For implicit bases, we have two issues with SparseArrays.SparseVector: the indices may e.g., be monomials and not integer and the length is infinite.
We can create a infinite sparse vector as follows and use it so that the same interface can be used:

struct InfiniteSparseVector{T,I}
    nzind::Vector{I}
    nzval::Vector{T}
end
Base.IteratorSize(::Type{<:InfiniteSparseVector}) = Base.IsInfinite()
import SparseArrays
SparseArrays.nonzeroinds(v::InfiniteSparseVector) = v.nzidx
SparseArrays.nonzeros(v::InfiniteSparseVector) = v.nzval

The sophisticated part of the printing of SparseVector actually don't need the length so we can reuse it as follows:

Base.show(io::IO, x::InfiniteSparseVector) = show(convert(IOContext, io), x)

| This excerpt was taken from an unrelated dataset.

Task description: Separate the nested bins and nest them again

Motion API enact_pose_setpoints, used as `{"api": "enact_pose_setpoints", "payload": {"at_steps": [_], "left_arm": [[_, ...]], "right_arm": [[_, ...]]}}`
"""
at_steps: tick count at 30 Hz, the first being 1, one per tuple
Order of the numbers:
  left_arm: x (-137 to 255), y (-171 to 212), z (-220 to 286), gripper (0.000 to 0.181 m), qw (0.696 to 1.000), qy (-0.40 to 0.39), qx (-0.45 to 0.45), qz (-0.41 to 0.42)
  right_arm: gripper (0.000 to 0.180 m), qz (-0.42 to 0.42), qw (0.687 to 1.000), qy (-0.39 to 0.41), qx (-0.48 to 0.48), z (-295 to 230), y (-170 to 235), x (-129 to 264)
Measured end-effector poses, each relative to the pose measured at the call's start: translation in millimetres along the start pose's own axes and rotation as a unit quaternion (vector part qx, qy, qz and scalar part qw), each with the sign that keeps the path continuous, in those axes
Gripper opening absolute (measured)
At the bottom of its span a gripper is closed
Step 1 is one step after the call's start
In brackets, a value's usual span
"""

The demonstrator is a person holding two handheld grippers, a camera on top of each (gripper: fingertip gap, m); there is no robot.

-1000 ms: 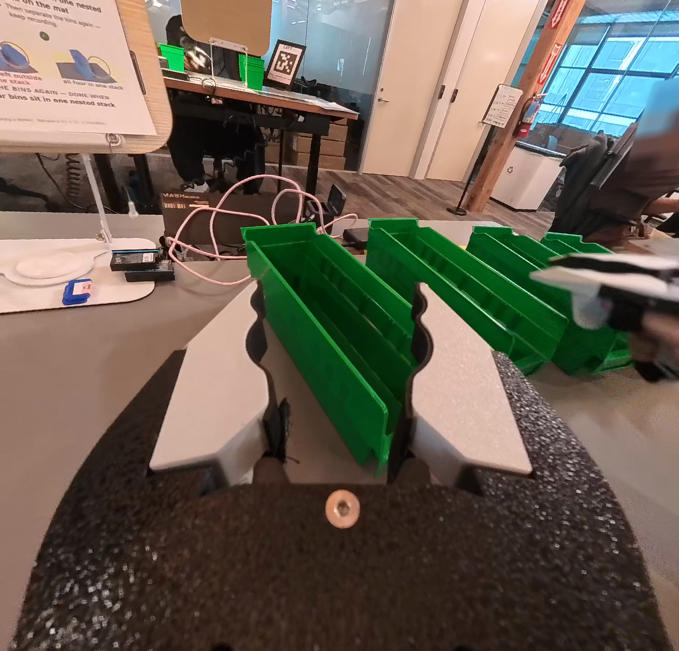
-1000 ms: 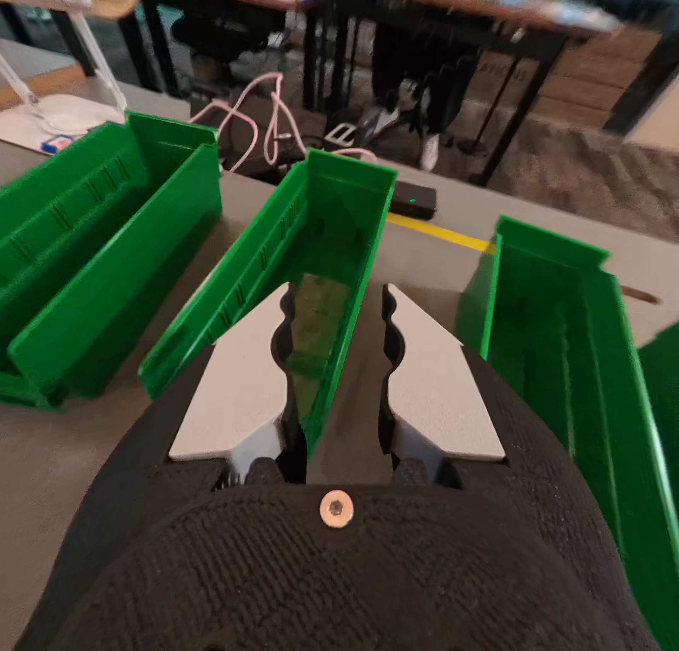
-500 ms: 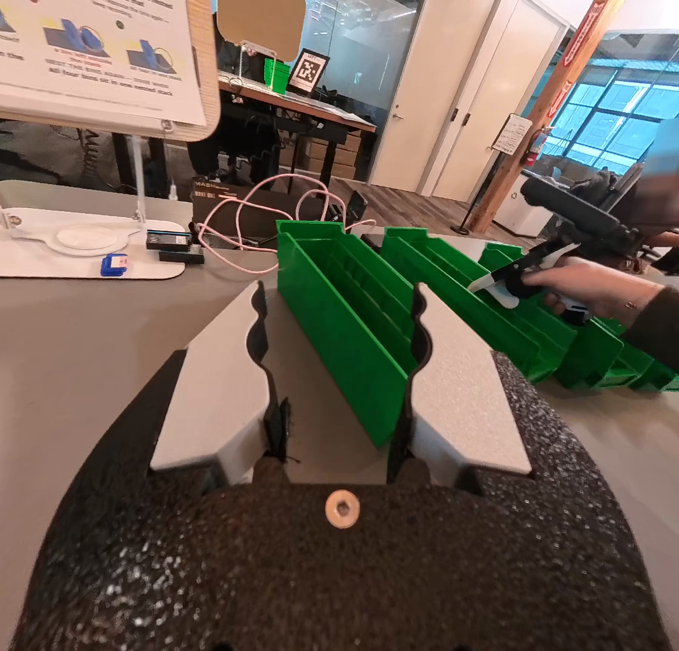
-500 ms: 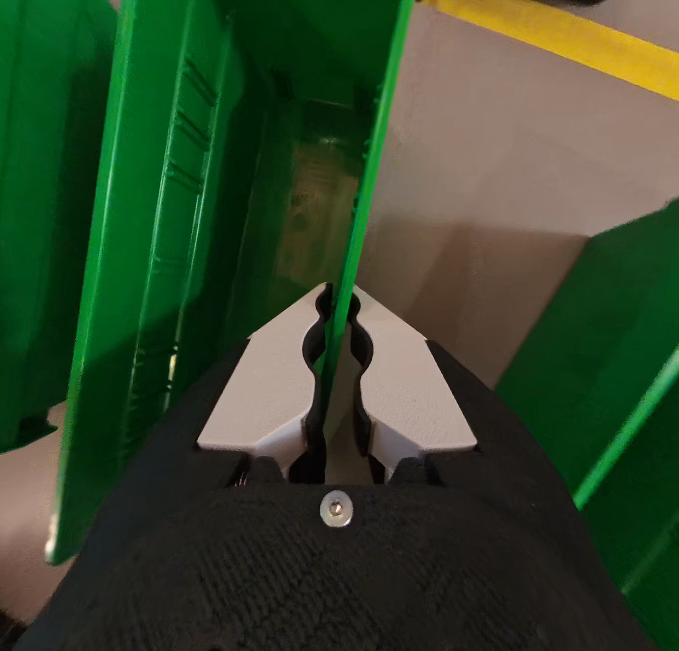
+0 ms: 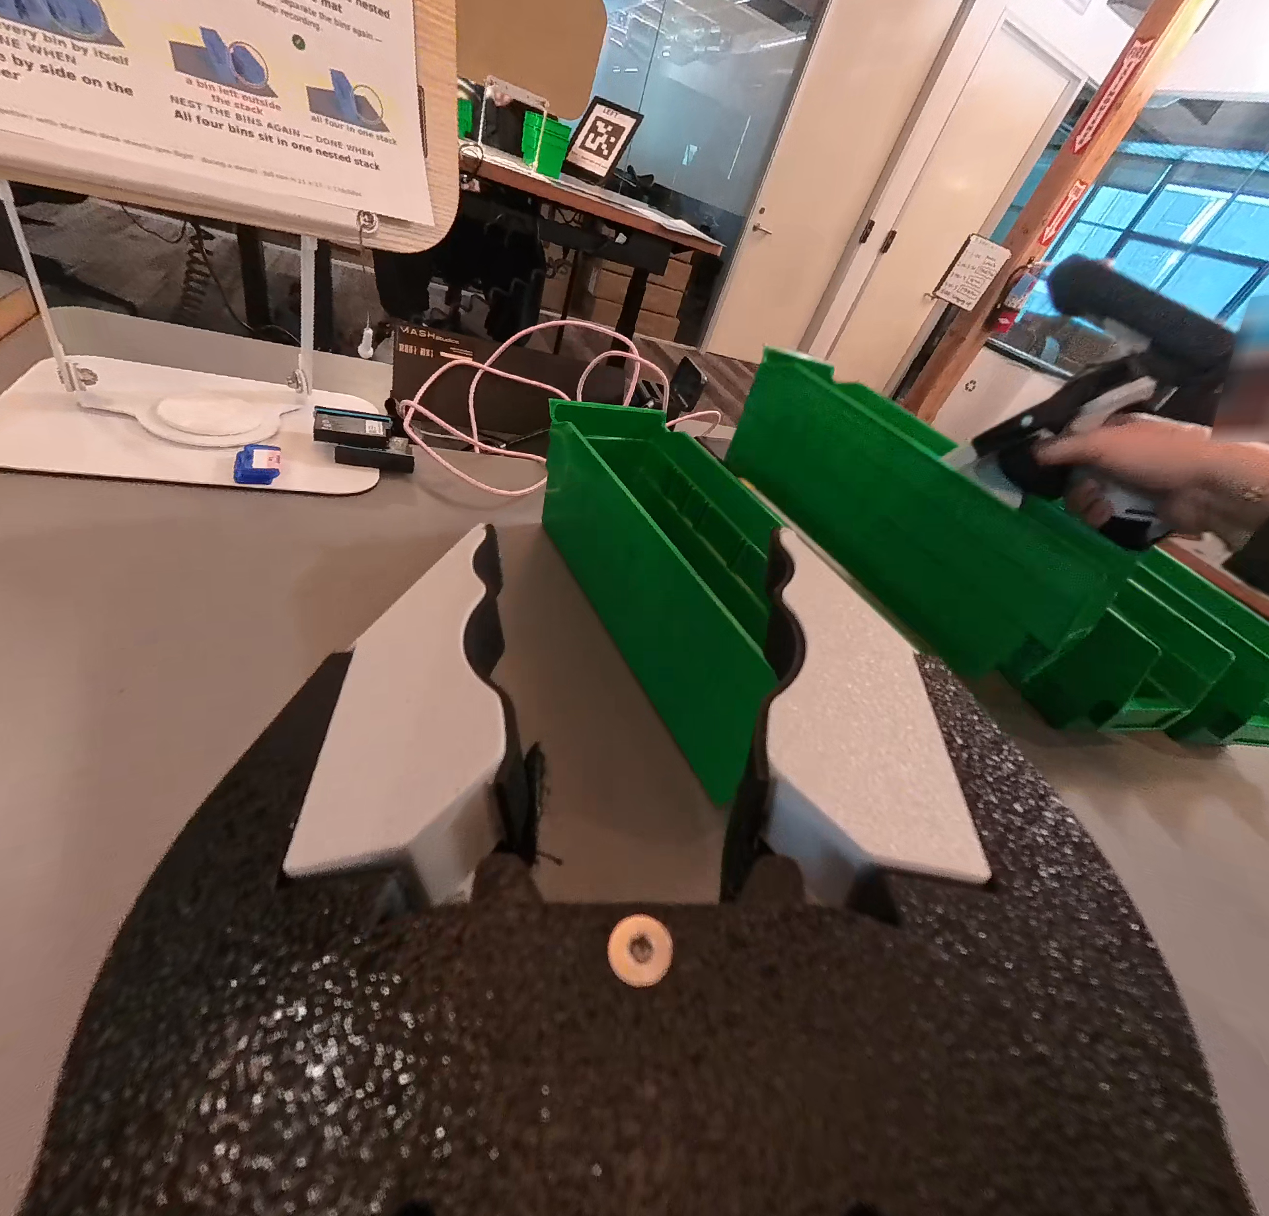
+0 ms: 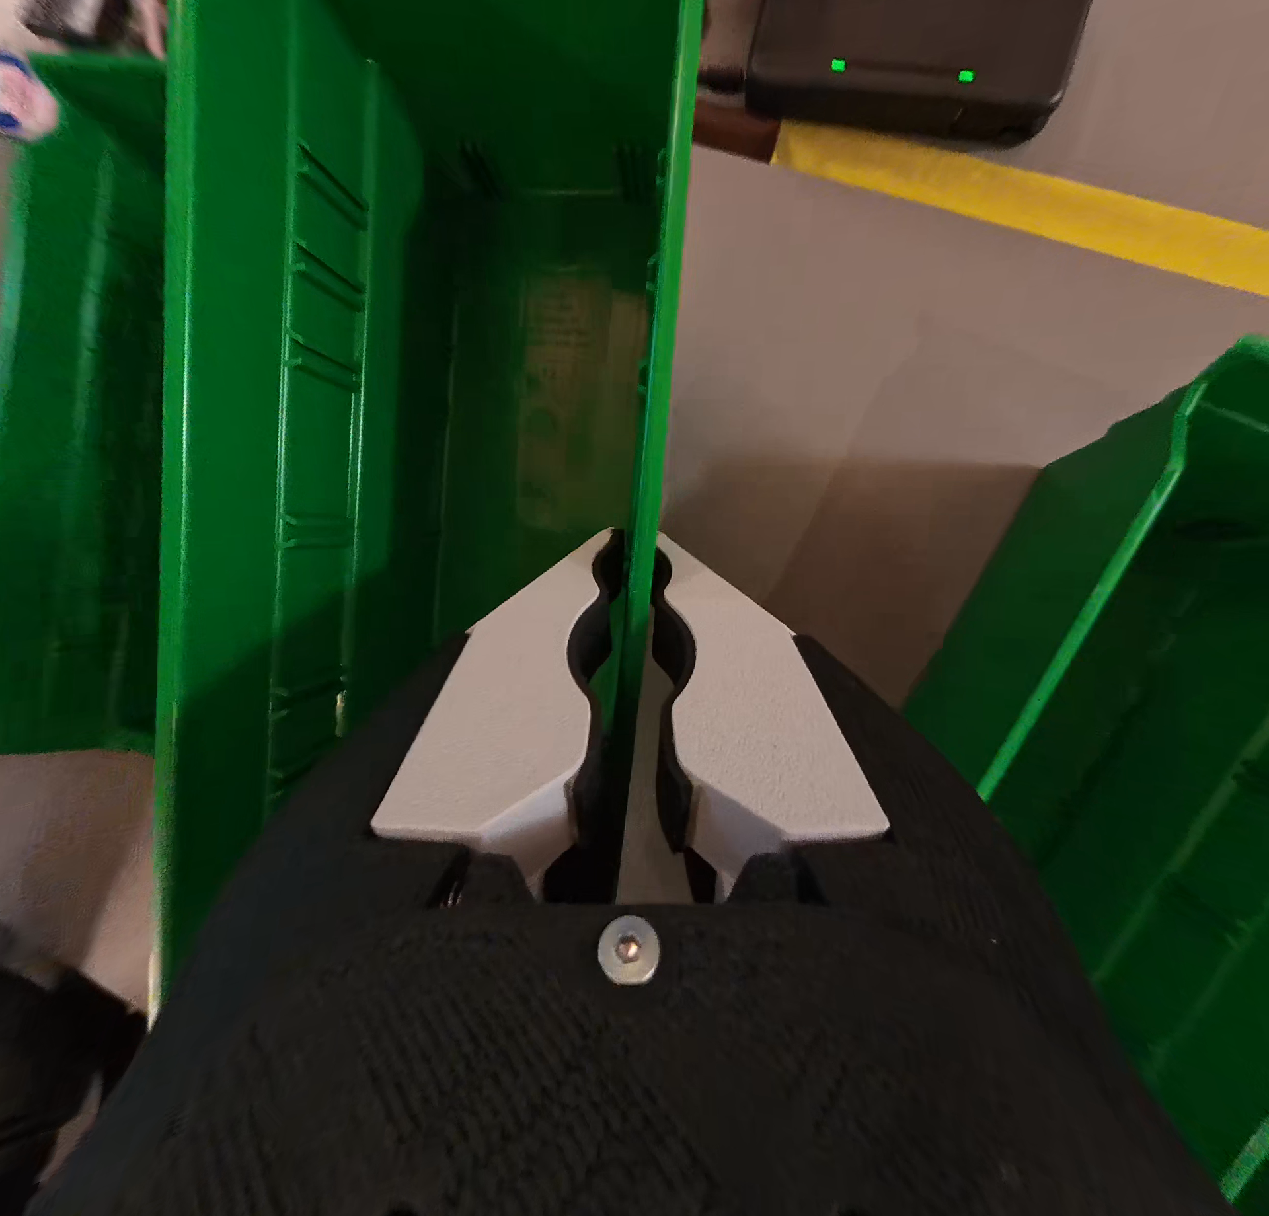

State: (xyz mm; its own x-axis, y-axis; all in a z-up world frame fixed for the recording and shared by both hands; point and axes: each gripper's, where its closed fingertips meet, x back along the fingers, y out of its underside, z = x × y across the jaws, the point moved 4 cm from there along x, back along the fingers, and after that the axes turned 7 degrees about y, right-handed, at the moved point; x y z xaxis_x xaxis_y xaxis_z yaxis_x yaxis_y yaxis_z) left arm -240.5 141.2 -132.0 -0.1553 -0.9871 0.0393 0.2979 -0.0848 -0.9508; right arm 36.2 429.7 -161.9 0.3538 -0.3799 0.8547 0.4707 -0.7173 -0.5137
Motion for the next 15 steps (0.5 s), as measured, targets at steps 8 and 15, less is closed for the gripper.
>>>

function Base.show(io::IO, ::MIME"text/plain", x::InfiniteSparseVector)
    xnnz = length(nonzeros(x))
    print(io, typeof(x), " with ", xnnz,
           " stored ", xnnz == 1 ? "entry" : "entries")
    if xnnz != 0
        println(io, ":")
        show(IOContext(io, :typeinfo => eltype(x)), x)
    end
end

import SparseArrays
function Base.show(io::IOContext, x::InfiniteSparseVector)
    show(io, SparseVector(last(x.nzind), x.nzind, x.nzval))
end

[blegat]

To handle the monomials efficiently, the InfiniteSparseVector should use https://juliaalgebra.github.io/MultivariatePolynomials.jl/stable/types/#MultivariatePolynomials.monomial_vector_type and not a Vector{I} actually.

[blegat]

The coefficient vector can also be
https://github.com/jump-dev/MathOptInterface.jl/blob/77d6b6fffc7cbc59dfa1696f1905a88162e34dc6/src/Utilities/set_dot.jl#L173-L212
We can redefined it as

struct CanonicalVector{I,T} <: AbstractVector{T} # for explicit
    index::I
    length::I
end
struct InfiniteCanonicalVector{K} # for implicit
    key::K
end

[blegat]

For decompose, you won't be able to call it on a SubBasis, it only works on a Basis. For a caching of the multiplication structure, if the indices are Base.OneTo(n) you don't hash and if it is like monomials, you hash.
For monomials, you can have an implicit basis indexed by integer and one by monomials and you can easily try each and use the one faster for you.